Verka Serdioutchka during the Eurovision Song Contest final, May 13, 2023, in Liverpool (England). OLI SCARFF/AFP
“Andriy, open up! It’s Roman! There was a knock on Andriy Danylko’s door in Moscow in the early 2000s when he was dressing up for a private show as Verka Serdioutchka, the character he played on stage. “But who is this Roman? Let him be patient! “replies the Ukrainian artist. On leaving her dressing room, the drag queen realizes that “this Roman” is the Russian oligarch Roman Abramovich, who has come to greet her. At the beginning of the millennium, Serdioutchka is a star adored by the public of the countries of Eastern Europe. She will perform on Sunday August 20 at the Théâtre de verdure in Nice.
In 2007, Verka, in a sparkling silver outfit, a star on her head, represented Ukraine at Eurovision in Helsinki with her song Dancing Lasha Tumbai. The title caused a scandal in Russia because of the chorus, where we think we heard “Russia goodbye” (“goodbye, Russia”). “The Russian media have launched a real propaganda campaign against me,” indignant Andriy Danylko, favorite in the competition that year, who finished second with only thirty-three points behind the representative of Serbia, who won the competition. Several concerts of the one who would have “spit in the face of Russia” are canceled. She will have to reinvent herself, as this queen of Ukrainian kitsch knows so well how to do.
Andriy Danylko was born in Poltava, capital of sourzhyk, this smooth mixture of Ukrainian and Russian, in 1973. Verka Serdioutchka was born there on March 8, 1991, during a concert on the occasion of Women’s Day, on the stage of the Gogol Theater – the city is the birthplace of the writer. The Poltava public welcomes the one who appears as captain, wearing a beret and high heels, a whistle on her imposing chest, with a standing ovation. A star is born.
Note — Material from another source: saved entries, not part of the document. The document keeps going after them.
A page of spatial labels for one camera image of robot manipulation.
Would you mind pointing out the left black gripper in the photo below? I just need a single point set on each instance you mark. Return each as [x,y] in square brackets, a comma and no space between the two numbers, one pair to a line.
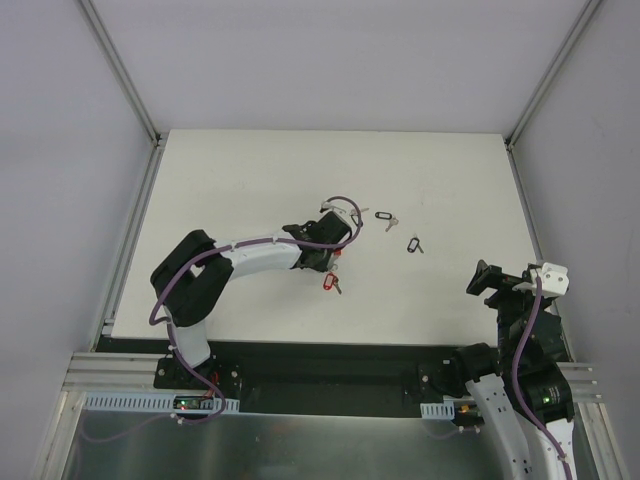
[329,248]

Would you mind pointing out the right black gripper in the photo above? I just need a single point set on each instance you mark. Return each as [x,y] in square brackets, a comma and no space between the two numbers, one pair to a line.
[498,279]

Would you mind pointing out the red tag key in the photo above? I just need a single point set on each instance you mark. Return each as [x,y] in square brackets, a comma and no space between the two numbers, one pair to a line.
[331,283]

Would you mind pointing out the red handled key organizer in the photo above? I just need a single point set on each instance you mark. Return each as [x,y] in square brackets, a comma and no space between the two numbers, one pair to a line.
[332,264]

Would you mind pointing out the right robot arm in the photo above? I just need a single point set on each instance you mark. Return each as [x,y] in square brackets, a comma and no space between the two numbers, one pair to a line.
[523,397]

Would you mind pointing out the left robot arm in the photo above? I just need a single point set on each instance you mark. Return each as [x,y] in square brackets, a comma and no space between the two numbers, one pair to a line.
[189,282]

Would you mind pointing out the black tag key far left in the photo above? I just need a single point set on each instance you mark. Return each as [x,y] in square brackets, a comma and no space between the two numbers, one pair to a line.
[356,216]

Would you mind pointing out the black tag key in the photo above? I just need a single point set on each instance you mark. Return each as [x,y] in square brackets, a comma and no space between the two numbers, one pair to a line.
[414,245]
[356,216]
[390,218]

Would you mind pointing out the black tag key middle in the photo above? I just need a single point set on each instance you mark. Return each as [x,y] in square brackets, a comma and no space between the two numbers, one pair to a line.
[390,218]

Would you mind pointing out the black tag key right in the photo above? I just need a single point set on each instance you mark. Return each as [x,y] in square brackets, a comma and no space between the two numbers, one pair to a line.
[414,245]

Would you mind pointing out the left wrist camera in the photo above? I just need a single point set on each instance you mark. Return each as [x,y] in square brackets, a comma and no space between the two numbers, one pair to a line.
[330,206]

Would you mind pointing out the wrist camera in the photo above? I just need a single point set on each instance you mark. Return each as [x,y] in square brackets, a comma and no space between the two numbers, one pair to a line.
[330,206]
[551,280]

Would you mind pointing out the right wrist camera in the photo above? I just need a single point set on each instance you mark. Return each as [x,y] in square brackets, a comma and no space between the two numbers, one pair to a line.
[551,280]

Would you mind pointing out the right white cable duct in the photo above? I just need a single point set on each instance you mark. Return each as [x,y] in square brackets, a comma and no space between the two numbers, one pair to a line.
[444,411]

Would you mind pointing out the white cable duct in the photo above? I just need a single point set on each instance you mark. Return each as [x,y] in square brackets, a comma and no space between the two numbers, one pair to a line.
[444,411]
[158,403]

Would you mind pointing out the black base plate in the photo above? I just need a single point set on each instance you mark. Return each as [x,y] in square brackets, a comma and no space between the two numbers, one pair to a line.
[389,381]

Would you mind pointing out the right aluminium rail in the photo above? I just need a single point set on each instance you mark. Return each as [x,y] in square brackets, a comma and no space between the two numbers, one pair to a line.
[603,445]

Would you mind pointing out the aluminium rail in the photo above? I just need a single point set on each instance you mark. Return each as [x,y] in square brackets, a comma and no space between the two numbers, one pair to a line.
[603,445]
[56,452]

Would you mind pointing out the left aluminium frame post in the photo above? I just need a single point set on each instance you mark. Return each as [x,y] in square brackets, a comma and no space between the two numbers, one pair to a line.
[109,50]

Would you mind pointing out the aluminium frame post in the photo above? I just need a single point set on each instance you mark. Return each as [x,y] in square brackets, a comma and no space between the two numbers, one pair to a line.
[577,30]
[109,50]

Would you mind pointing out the left aluminium rail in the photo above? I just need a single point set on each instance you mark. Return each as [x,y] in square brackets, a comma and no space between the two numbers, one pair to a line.
[56,452]

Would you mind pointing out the right aluminium frame post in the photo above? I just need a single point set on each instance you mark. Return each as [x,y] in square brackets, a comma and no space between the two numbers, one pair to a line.
[577,30]

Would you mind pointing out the left white cable duct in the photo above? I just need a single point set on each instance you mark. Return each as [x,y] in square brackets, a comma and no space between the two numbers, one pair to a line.
[158,403]

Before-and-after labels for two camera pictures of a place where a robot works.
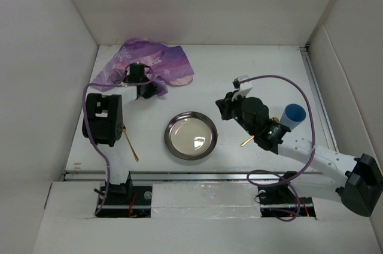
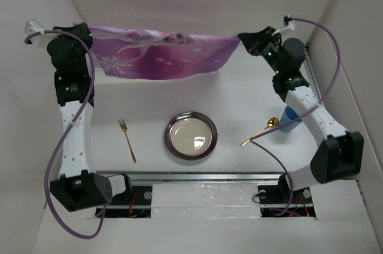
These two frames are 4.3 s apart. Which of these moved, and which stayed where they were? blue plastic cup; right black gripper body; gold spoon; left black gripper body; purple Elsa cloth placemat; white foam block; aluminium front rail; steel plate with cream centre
Moved: left black gripper body; purple Elsa cloth placemat; right black gripper body
Stayed: steel plate with cream centre; aluminium front rail; gold spoon; blue plastic cup; white foam block
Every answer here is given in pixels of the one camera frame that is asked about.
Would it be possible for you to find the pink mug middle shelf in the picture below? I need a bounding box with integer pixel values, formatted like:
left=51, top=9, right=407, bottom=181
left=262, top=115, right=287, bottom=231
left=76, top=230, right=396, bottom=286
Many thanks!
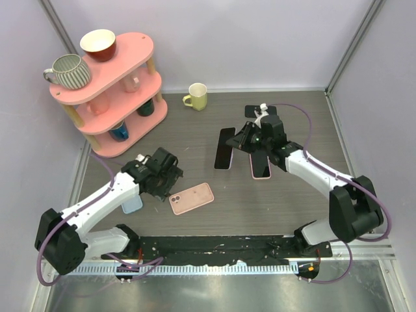
left=86, top=92, right=110, bottom=115

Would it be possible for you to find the pink mug shelf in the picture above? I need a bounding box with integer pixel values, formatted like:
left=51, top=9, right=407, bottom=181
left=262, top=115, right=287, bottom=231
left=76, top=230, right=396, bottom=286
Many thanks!
left=120, top=74, right=140, bottom=93
left=86, top=92, right=110, bottom=115

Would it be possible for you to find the dark green mug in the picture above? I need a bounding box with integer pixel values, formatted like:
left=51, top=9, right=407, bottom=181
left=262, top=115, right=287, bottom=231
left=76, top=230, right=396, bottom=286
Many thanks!
left=136, top=99, right=155, bottom=117

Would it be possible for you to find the white cable duct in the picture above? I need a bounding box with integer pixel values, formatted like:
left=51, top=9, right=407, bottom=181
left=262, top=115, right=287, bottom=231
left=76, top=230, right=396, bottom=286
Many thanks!
left=71, top=261, right=298, bottom=276

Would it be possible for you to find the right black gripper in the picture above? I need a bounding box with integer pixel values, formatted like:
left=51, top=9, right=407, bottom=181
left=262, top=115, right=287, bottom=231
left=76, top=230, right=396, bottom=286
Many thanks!
left=227, top=122, right=272, bottom=154

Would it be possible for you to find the red bowl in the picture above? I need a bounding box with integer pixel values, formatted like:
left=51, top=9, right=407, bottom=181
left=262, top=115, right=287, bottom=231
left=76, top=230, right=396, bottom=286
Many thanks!
left=79, top=29, right=116, bottom=62

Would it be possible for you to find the blue mug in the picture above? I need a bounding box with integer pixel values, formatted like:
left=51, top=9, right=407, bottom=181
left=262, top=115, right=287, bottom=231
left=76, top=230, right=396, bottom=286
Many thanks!
left=109, top=120, right=129, bottom=142

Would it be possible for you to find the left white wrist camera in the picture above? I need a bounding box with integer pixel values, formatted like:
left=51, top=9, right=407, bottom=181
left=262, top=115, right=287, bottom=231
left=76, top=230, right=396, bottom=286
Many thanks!
left=136, top=154, right=150, bottom=164

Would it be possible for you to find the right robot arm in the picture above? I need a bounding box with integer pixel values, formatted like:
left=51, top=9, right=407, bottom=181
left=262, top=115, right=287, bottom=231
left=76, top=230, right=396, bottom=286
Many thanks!
left=226, top=115, right=384, bottom=257

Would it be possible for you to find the aluminium rail frame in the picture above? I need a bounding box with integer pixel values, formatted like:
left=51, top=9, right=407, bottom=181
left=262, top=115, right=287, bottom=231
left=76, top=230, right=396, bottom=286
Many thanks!
left=49, top=235, right=394, bottom=272

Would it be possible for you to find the black phone case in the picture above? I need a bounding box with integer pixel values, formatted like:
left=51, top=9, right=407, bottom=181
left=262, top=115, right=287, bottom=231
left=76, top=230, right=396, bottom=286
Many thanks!
left=244, top=105, right=277, bottom=118

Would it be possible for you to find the pink phone case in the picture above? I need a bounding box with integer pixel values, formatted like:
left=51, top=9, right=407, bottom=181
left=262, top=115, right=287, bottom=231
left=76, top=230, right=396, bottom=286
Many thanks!
left=169, top=183, right=215, bottom=215
left=248, top=152, right=272, bottom=181

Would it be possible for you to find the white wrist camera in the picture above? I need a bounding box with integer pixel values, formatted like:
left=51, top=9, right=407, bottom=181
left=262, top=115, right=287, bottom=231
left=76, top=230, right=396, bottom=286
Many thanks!
left=254, top=103, right=269, bottom=128
left=136, top=154, right=150, bottom=164

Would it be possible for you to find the black phone face up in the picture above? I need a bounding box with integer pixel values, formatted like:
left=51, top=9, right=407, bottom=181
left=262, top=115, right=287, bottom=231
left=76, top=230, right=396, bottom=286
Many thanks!
left=214, top=127, right=235, bottom=170

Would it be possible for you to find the yellow mug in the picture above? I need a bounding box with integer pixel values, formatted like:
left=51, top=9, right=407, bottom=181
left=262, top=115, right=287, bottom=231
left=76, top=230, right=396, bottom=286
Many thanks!
left=183, top=83, right=207, bottom=111

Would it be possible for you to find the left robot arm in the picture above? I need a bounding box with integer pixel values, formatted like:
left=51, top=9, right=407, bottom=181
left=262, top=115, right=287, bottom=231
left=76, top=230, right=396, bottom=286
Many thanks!
left=34, top=148, right=183, bottom=276

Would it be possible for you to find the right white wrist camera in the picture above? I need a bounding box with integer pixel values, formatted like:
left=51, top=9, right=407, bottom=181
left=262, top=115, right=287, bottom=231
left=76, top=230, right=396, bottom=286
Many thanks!
left=254, top=103, right=269, bottom=128

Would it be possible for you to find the light blue phone case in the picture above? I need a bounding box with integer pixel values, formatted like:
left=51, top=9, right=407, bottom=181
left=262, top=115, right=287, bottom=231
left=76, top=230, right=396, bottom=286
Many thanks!
left=122, top=195, right=143, bottom=215

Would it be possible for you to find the pink three-tier shelf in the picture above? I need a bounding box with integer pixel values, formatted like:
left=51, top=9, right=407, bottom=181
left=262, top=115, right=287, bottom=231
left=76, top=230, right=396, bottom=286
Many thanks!
left=49, top=32, right=168, bottom=158

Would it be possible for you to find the pink mug upper shelf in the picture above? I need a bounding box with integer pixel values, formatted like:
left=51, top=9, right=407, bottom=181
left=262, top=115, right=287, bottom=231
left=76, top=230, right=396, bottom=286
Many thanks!
left=120, top=74, right=140, bottom=93

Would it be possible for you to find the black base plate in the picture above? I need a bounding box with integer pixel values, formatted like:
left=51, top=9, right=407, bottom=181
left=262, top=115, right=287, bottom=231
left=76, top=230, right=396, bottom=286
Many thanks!
left=114, top=235, right=333, bottom=267

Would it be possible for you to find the grey striped mug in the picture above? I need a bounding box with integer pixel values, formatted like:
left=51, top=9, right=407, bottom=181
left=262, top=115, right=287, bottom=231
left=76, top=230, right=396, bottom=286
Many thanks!
left=43, top=54, right=92, bottom=90

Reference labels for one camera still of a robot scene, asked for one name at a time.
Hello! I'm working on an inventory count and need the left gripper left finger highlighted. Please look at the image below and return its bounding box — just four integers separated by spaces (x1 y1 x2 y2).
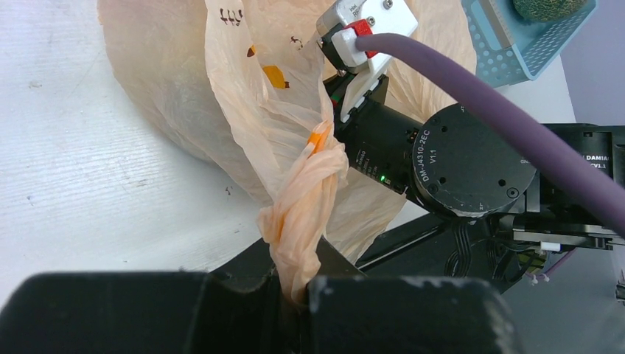
1 241 288 353

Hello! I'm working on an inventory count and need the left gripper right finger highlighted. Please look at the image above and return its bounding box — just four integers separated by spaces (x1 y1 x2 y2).
302 239 523 353

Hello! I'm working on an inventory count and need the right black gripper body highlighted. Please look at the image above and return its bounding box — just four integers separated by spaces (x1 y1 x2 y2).
324 74 422 195

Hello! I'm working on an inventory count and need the orange plastic bag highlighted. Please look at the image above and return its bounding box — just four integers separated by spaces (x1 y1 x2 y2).
97 0 478 306

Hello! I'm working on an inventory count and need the green netted fake melon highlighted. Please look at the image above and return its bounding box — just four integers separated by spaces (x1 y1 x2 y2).
511 0 588 22

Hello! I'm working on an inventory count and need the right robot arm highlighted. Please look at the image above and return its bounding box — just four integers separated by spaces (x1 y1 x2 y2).
324 74 624 291

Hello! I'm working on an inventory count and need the light blue plastic basket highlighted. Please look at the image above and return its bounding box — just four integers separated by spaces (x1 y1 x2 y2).
461 1 598 88

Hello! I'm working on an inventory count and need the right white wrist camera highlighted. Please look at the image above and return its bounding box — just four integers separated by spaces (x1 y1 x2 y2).
316 0 418 123

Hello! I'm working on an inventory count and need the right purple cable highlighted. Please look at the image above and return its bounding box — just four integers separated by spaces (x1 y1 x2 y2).
355 32 625 238
Verka Serdyuchka, and her grumpy, childish personality, made her first appearance on Ukrainian national television on the day Andriy Danylko celebrated his 20th birthday. The success is immediate: the audio cassettes of his sketches are sold at exorbitant prices, we listen to them on the markets, we learn them by heart. “Soviet humor was no longer funny, and modern Ukrainian humor was not yet born. Verka was a bridge between the two,” Andriy Danylko says today. His jokes about the post-Soviet daily life which demands the permanent D system in the face of the crisis of the 1990s hit home. Endowed with unfailing optimism, his character accompanies the train of the young Ukrainian democracy and its derailments.